[Records from a data source]
··········
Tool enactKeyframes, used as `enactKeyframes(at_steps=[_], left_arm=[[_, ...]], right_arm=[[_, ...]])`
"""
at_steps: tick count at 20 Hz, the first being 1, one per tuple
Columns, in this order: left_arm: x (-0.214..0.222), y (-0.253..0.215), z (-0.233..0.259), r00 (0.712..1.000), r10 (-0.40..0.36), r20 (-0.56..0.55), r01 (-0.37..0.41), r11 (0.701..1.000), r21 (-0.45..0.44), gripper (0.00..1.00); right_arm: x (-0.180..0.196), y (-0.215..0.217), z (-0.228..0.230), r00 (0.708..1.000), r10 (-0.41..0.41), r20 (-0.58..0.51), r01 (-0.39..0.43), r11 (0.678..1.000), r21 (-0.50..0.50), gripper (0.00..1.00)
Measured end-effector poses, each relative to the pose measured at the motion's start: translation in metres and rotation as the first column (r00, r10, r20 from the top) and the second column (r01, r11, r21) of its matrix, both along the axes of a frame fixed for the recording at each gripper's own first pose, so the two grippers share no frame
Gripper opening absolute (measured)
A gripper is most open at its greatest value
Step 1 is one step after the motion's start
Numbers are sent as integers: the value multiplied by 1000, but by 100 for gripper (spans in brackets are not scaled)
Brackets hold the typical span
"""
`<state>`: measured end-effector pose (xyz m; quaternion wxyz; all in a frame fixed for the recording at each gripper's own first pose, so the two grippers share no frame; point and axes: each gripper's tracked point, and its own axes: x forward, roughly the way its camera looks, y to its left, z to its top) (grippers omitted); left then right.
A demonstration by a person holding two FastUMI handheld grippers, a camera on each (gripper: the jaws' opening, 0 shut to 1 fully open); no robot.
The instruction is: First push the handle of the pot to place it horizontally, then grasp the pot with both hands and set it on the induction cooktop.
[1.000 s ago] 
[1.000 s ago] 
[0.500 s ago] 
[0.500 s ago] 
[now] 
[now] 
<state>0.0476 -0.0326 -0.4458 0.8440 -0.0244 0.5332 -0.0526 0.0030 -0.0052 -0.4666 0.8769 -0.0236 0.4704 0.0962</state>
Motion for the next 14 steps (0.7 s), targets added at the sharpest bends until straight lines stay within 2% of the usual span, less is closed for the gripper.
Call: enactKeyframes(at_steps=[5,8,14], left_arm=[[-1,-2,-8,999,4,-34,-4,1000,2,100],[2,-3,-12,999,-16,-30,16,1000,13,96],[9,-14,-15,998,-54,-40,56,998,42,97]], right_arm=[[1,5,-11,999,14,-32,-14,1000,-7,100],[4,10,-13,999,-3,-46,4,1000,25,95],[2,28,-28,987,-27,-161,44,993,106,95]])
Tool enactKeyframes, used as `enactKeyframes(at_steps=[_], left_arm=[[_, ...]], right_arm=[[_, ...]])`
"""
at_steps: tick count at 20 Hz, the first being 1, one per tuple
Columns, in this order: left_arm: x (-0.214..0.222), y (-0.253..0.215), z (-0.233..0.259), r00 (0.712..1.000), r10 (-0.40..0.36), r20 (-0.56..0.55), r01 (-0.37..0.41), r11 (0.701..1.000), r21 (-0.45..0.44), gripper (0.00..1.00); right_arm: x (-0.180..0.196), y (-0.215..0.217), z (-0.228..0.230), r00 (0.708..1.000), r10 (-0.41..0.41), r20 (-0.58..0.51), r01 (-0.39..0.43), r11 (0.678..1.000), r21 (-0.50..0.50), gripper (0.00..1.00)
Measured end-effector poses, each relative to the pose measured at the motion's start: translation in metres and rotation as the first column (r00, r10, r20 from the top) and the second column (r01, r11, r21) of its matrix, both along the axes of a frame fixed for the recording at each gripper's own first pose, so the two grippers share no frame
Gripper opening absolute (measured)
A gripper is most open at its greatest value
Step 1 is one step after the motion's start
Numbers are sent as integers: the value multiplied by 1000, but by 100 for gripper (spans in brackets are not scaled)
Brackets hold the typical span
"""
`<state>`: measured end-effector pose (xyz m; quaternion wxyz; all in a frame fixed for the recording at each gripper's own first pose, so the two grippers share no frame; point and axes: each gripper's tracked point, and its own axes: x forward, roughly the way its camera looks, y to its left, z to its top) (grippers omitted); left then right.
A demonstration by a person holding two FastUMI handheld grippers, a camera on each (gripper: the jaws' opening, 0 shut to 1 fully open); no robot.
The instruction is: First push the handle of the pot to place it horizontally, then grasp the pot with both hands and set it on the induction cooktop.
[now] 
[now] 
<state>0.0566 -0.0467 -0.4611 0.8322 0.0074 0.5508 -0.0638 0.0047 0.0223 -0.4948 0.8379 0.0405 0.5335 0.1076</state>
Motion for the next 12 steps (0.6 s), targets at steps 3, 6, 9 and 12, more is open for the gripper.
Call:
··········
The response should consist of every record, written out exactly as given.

Tool enactKeyframes, used as `enactKeyframes(at_steps=[_], left_arm=[[_, ...]], right_arm=[[_, ...]])`
"""
at_steps: tick count at 20 Hz, the first being 1, one per tuple
Columns, in this order: left_arm: x (-0.214..0.222), y (-0.253..0.215), z (-0.233..0.259), r00 (0.712..1.000), r10 (-0.40..0.36), r20 (-0.56..0.55), r01 (-0.37..0.41), r11 (0.701..1.000), r21 (-0.45..0.44), gripper (0.00..1.00); right_arm: x (-0.180..0.196), y (-0.215..0.217), z (-0.228..0.230), r00 (0.708..1.000), r10 (-0.41..0.41), r20 (-0.58..0.51), r01 (-0.39..0.43), r11 (0.678..1.000), r21 (-0.50..0.50), gripper (0.00..1.00)
Measured end-effector poses, each relative to the pose measured at the motion's start: translation in metres and rotation as the first column (r00, r10, r20 from the top) and the second column (r01, r11, r21) of its matrix, both along the axes of a frame fixed for the recording at each gripper's own first pose, so the two grippers share no frame
Gripper opening absolute (measured)
A gripper is most open at its greatest value
Step 1 is one step after the motion's start
Numbers are sent as integers: the value multiplied by 1000, but by 100 for gripper (spans in brackets are not scaled)
Brackets hold the typical span
"""
`<state>`: measured end-effector pose (xyz m; quaternion wxyz; all in a frame fixed for the recording at each gripper's own first pose, so the two grippers share no frame; point and axes: each gripper's tracked point, and its own axes: x forward, roughly the way its camera looks, y to its left, z to its top) (grippers omitted); left then right.
A demonstration by a person holding two FastUMI handheld grippers, a camera on each (gripper: the jaws' opening, 0 shut to 1 fully open); no robot.
The instruction is: First push the handle of the pot to place it horizontally, then grasp the pot with both hands and set it on the induction cooktop.
[1.000 s ago] 
[1.000 s ago] 
[0.500 s ago] 
[0.500 s ago] 
[now] 
[now] 
<state>0.0476 -0.0326 -0.4458 0.8440 -0.0244 0.5332 -0.0526 0.0030 -0.0052 -0.4666 0.8769 -0.0236 0.4704 0.0962</state>
Motion for the next 14 steps (0.7 s), targets added at the sharpest bends until straight lines stay within 2% of the usual span, less is closed for the gripper.
Call: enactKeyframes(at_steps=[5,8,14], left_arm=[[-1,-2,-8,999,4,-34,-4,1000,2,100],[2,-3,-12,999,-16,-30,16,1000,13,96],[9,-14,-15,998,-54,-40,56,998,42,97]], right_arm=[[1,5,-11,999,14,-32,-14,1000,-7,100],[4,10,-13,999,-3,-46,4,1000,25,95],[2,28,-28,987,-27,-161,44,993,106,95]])
Tool enactKeyframes, used as `enactKeyframes(at_steps=[_], left_arm=[[_, ...]], right_arm=[[_, ...]])`
"""
at_steps: tick count at 20 Hz, the first being 1, one per tuple
Columns, in this order: left_arm: x (-0.214..0.222), y (-0.253..0.215), z (-0.233..0.259), r00 (0.712..1.000), r10 (-0.40..0.36), r20 (-0.56..0.55), r01 (-0.37..0.41), r11 (0.701..1.000), r21 (-0.45..0.44), gripper (0.00..1.00); right_arm: x (-0.180..0.196), y (-0.215..0.217), z (-0.228..0.230), r00 (0.708..1.000), r10 (-0.41..0.41), r20 (-0.58..0.51), r01 (-0.39..0.43), r11 (0.678..1.000), r21 (-0.50..0.50), gripper (0.00..1.00)
Measured end-effector poses, each relative to the pose measured at the motion's start: translation in metres and rotation as the first column (r00, r10, r20 from the top) and the second column (r01, r11, r21) of its matrix, both along the axes of a frame fixed for the recording at each gripper's own first pose, so the two grippers share no frame
Gripper opening absolute (measured)
A gripper is most open at its greatest value
Step 1 is one step after the motion's start
Numbers are sent as integers: the value multiplied by 1000, but by 100 for gripper (spans in brackets are not scaled)
Brackets hold the typical span
"""
`<state>`: measured end-effector pose (xyz m; quaternion wxyz; all in a frame fixed for the recording at each gripper's own first pose, so the two grippers share no frame; point and axes: each gripper's tracked point, and its own axes: x forward, roughly the way its camera looks, y to its left, z to its top) (grippers omitted); left then right.
A demonstration by a person holding two FastUMI handheld grippers, a camera on each (gripper: the jaws' opening, 0 shut to 1 fully open); no robot.
The instruction is: First push the handle of the pot to place it horizontally, then grasp the pot with both hands and set it on the induction cooktop.
[now] 
[now] 
<state>0.0566 -0.0467 -0.4611 0.8322 0.0074 0.5508 -0.0638 0.0047 0.0223 -0.4948 0.8379 0.0405 0.5335 0.1076</state>
Motion for the next 12 steps (0.6 s), targets at steps 3, 6, 9 and 12, more is open for the gripper.
Call:

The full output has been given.